THE RECORDS:
=== Begin Enclosure ===
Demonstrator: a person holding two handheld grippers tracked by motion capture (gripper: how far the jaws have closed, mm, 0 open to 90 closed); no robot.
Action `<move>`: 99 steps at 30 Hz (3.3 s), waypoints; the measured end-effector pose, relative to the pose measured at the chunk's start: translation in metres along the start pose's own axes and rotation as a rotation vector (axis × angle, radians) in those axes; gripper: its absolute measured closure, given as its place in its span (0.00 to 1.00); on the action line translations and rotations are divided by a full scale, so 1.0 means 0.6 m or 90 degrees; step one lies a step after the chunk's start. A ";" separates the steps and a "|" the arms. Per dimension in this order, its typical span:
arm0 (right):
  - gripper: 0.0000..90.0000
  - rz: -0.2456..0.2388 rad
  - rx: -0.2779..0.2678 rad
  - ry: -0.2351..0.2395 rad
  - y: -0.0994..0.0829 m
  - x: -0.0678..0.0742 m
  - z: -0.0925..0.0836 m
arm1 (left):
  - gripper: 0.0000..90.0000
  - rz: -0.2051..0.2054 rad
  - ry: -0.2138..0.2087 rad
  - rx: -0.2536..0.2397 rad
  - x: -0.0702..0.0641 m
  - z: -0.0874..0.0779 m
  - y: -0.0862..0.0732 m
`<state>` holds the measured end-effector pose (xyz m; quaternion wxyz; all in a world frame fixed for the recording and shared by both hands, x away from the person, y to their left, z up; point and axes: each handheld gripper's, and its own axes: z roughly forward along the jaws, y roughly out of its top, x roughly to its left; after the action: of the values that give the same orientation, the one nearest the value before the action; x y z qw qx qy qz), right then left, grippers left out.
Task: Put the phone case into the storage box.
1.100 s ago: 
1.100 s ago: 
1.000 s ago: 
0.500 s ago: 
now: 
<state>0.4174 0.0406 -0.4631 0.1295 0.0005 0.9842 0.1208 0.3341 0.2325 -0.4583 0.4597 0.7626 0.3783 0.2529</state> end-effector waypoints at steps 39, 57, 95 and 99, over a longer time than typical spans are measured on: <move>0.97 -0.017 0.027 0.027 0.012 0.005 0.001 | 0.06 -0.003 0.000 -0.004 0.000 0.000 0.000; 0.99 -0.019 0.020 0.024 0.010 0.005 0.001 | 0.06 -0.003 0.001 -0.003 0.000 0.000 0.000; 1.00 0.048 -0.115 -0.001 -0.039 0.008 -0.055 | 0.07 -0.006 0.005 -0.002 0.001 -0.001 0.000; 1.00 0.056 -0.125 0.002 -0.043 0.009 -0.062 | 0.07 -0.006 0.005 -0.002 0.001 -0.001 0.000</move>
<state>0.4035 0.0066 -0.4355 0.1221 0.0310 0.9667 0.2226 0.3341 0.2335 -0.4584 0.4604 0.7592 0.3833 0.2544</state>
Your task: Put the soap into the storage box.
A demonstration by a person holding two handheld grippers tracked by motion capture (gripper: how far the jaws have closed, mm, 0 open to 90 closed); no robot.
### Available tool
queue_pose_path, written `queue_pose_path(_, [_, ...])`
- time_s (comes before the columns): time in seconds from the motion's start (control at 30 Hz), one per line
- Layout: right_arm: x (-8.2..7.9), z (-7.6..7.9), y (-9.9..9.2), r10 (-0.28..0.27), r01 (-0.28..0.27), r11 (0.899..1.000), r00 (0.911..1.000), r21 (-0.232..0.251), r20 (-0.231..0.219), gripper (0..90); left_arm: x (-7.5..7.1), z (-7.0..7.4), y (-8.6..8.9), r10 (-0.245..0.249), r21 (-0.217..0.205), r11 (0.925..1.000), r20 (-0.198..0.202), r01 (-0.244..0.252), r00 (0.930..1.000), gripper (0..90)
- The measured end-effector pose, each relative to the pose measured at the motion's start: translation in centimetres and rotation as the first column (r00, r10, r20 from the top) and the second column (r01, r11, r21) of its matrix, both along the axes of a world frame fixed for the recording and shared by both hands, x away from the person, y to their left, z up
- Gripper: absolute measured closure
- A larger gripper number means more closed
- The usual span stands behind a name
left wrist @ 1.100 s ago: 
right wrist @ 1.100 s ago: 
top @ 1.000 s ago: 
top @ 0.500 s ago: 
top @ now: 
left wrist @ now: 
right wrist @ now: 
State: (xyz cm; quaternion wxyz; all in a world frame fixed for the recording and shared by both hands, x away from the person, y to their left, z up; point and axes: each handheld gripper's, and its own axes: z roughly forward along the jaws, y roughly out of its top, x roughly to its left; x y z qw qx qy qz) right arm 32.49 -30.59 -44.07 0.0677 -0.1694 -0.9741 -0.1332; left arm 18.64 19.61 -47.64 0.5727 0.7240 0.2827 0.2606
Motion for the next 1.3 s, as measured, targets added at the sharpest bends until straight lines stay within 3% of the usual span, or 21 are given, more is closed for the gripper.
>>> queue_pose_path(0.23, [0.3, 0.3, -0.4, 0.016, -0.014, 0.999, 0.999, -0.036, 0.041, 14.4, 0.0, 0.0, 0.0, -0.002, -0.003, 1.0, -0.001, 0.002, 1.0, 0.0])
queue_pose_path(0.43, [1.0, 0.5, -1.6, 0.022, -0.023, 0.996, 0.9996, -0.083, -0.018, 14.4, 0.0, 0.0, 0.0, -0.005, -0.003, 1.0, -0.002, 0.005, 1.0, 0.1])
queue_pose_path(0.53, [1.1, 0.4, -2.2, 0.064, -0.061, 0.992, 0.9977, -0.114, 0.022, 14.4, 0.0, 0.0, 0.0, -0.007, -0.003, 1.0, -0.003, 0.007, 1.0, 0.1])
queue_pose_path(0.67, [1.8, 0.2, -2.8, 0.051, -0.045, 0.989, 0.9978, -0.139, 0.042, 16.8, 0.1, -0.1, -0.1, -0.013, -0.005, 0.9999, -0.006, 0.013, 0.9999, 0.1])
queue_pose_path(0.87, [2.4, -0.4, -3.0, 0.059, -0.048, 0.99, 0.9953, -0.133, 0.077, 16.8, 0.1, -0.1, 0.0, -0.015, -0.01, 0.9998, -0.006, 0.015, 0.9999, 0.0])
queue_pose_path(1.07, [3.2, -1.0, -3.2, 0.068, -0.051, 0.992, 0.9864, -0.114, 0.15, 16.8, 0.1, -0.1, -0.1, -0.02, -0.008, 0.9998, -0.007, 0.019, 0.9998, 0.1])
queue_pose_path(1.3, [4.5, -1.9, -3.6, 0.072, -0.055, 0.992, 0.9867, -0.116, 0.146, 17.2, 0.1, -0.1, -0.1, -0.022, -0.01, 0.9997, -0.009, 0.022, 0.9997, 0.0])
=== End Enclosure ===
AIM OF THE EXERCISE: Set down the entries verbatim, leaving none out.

SOLVED PROBLEM:
Demonstrator: a person holding two handheld grippers tracked by motion capture (gripper: how far the jaws have closed, mm, 0 open to 90 closed); no robot.
Action `<move>`: 99 steps at 30 Hz (3.3 s), waypoints; the measured end-effector pose, relative to the pose measured at the chunk's start: translation in metres along the start pose's own axes and rotation as a rotation vector (axis × angle, radians) in those axes; gripper: its absolute measured closure, given as its place in its span (0.00 to 1.00); on the action line translations and rotations are divided by a full scale, so 1.0 means 0.6 m or 90 degrees; step one lies a step after the chunk's start. A ";" separates the steps and a "|" the arms. Per dimension in this order, its typical span:
arm0 (right):
  - gripper: 0.0000..90.0000
  - rz: -0.2456..0.2388 rad
  - rx: -0.2779..0.2678 rad
  - ry: -0.2351..0.2395 rad
  - y: -0.0994..0.0829 m
  - x: -0.0678..0.0742 m
  - z: -0.0925..0.0836 m
arm1 (left):
  - gripper: 0.0000..90.0000
  - rz: -0.2051..0.2054 rad
  - ry: -0.2138..0.2087 rad
  - rx: -0.2536..0.2397 rad
  - x: -0.0702..0.0641 m
  - z: -0.0874..0.0779 m
  - y: -0.0862..0.0732 m
`<state>` holds the measured end-effector pose (xyz m; quaternion wxyz; all in a world frame fixed for the recording and shared by both hands, x away from the person, y to their left, z up; point and axes: each handheld gripper's, and its own axes: z roughly forward along the jaws, y roughly out of its top, x roughly to its left; after the action: of the values that give the same orientation, the one nearest the value before the action; x y z qw qx qy qz), right then left, grippers left out.
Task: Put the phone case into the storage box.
1.100 s ago: 
1.100 s ago: 
1.000 s ago: 
0.500 s ago: 
now: 
<state>0.4174 0.0406 -0.4631 0.1295 0.0005 0.9842 0.1208 0.3341 0.2325 -0.4583 0.4597 0.7626 0.3783 0.2529</state> end-effector waypoints at steps 39, 57, 95 and 99, over a longer time than typical spans are measured on: <move>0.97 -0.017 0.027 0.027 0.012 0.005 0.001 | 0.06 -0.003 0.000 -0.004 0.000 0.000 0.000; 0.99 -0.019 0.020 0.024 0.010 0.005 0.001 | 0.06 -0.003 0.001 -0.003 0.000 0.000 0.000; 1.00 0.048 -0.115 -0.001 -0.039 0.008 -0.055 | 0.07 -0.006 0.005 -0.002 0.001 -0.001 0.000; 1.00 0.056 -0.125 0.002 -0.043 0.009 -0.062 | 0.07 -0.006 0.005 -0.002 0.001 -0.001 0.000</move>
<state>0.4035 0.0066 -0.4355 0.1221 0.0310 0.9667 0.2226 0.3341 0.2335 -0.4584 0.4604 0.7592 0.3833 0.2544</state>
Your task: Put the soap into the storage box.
A demonstration by a person holding two handheld grippers tracked by motion capture (gripper: how far the jaws have closed, mm, 0 open to 90 closed); no robot.
### Available tool
queue_pose_path, written `queue_pose_path(_, [_, ...])`
- time_s (comes before the columns): time in seconds from the motion's start (control at 30 Hz), one per line
- Layout: right_arm: x (-8.2..7.9), z (-7.6..7.9), y (-9.9..9.2), r10 (-0.28..0.27), r01 (-0.28..0.27), r11 (0.899..1.000), r00 (0.911..1.000), r21 (-0.232..0.251), r20 (-0.231..0.219), gripper (0..90); left_arm: x (-7.5..7.1), z (-7.0..7.4), y (-8.6..8.9), r10 (-0.245..0.249), r21 (-0.217..0.205), r11 (0.925..1.000), r20 (-0.198..0.202), r01 (-0.244..0.252), r00 (0.930..1.000), gripper (0..90)
- The measured end-effector pose, each relative to the pose measured at the motion's start: translation in centimetres and rotation as the first column (r00, r10, r20 from the top) and the second column (r01, r11, r21) of its matrix, both along the axes of a world frame fixed for the recording and shared by both hands, x away from the person, y to their left, z up
- Gripper: absolute measured closure
- A larger gripper number means more closed
- The usual span stands behind a name
left wrist @ 1.100 s ago: 
right wrist @ 1.100 s ago: 
top @ 1.000 s ago: 
top @ 0.500 s ago: 
top @ now: 
left wrist @ now: 
right wrist @ now: 
State: (xyz cm; quaternion wxyz; all in a world frame fixed for the recording and shared by both hands, x away from the person, y to their left, z up; point and axes: each handheld gripper's, and its own axes: z roughly forward along the jaws, y roughly out of its top, x roughly to its left; x y z qw qx qy qz) right arm 32.49 -30.59 -44.07 0.0677 -0.1694 -0.9741 -0.1332; left arm 18.64 19.61 -47.64 0.5727 0.7240 0.2827 0.2606
Motion for the next 1.3 s, as measured, targets added at the sharpest bends until straight lines stay within 3% of the usual span, or 21 are given, more is closed for the gripper.
>>> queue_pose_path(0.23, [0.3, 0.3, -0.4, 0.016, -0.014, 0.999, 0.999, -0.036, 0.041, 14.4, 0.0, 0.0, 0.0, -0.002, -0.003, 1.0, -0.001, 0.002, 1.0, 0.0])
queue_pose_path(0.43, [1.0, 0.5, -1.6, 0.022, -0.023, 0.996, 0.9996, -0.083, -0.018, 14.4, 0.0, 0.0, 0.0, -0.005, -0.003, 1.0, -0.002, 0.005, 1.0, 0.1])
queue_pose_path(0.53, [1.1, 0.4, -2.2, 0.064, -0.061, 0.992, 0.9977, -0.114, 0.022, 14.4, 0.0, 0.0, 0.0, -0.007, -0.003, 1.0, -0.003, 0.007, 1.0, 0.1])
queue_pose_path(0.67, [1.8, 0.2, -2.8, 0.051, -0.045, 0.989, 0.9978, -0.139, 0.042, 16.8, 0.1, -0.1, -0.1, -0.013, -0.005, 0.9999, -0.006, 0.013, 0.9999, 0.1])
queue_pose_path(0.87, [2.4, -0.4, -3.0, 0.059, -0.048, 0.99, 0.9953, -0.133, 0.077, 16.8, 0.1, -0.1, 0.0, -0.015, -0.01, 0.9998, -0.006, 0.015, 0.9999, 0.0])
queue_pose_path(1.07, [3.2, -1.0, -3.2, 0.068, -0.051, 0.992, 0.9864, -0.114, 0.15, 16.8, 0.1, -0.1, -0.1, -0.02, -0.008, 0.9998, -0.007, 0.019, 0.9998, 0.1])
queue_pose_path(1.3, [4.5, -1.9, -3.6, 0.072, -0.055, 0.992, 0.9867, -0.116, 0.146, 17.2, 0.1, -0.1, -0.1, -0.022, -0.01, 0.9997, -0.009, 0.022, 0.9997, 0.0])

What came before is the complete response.